#### Exercise directions:
In the data below, which lines hold the word "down"? Copy them.
*** Data supplied ***
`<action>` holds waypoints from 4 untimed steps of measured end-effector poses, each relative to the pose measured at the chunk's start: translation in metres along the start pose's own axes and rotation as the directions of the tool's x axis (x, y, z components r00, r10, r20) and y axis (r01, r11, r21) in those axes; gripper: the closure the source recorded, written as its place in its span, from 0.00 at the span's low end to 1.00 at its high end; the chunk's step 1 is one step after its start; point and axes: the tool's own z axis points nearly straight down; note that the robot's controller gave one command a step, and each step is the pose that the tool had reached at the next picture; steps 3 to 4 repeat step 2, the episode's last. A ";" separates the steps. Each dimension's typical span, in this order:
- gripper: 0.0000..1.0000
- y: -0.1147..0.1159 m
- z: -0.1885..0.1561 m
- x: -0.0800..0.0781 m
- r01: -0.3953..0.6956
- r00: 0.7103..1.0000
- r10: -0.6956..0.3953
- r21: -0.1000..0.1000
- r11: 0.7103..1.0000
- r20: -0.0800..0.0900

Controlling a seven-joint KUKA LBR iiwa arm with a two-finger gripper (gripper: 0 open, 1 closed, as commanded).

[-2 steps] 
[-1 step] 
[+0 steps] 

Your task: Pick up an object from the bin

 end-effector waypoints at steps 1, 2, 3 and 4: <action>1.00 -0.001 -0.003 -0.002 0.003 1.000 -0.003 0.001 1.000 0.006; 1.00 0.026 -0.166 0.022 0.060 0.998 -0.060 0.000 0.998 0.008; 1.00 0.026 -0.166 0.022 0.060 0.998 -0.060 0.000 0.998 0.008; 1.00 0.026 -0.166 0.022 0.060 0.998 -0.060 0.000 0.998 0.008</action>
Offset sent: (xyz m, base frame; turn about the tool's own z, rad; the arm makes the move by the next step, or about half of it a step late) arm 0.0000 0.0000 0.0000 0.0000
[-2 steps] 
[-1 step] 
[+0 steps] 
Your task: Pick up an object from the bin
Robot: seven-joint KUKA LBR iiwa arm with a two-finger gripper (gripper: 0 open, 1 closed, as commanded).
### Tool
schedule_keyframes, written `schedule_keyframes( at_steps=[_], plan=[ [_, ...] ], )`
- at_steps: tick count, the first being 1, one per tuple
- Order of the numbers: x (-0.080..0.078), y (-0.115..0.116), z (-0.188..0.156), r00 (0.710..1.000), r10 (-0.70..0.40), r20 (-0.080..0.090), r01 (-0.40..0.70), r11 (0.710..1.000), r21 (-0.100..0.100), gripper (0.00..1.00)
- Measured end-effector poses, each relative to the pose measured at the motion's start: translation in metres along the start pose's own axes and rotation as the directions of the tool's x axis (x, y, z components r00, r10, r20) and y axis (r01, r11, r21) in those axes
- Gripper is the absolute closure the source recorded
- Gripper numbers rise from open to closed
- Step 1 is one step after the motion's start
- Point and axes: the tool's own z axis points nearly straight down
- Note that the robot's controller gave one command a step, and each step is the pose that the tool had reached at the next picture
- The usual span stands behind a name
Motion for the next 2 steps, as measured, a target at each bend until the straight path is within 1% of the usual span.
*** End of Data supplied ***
#### Task answer:
`<action>` holds waypoints from 4 untimed steps of measured end-effector poses, each relative to the pose measured at the chunk's start: translation in metres along the start pose's own axes and rotation as the directions of the tool's x axis (x, y, z components r00, r10, r20) and y axis (r01, r11, r21) in those axes; gripper: the closure the source recorded, written as its place in its span, from 0.00 at the span's low end to 1.00 at its high end; the chunk's step 1 is one step after its start; point and axes: the tool's own z axis points nearly straight down; note that the robot's controller gave one command a step, and each step is the pose that the tool had reached at the next picture; steps 3 to 4 repeat step 2, the episode's last. A ";" separates the steps. Each dimension's typical span, in this order:
- Point and axes: the tool's own z axis points nearly straight down

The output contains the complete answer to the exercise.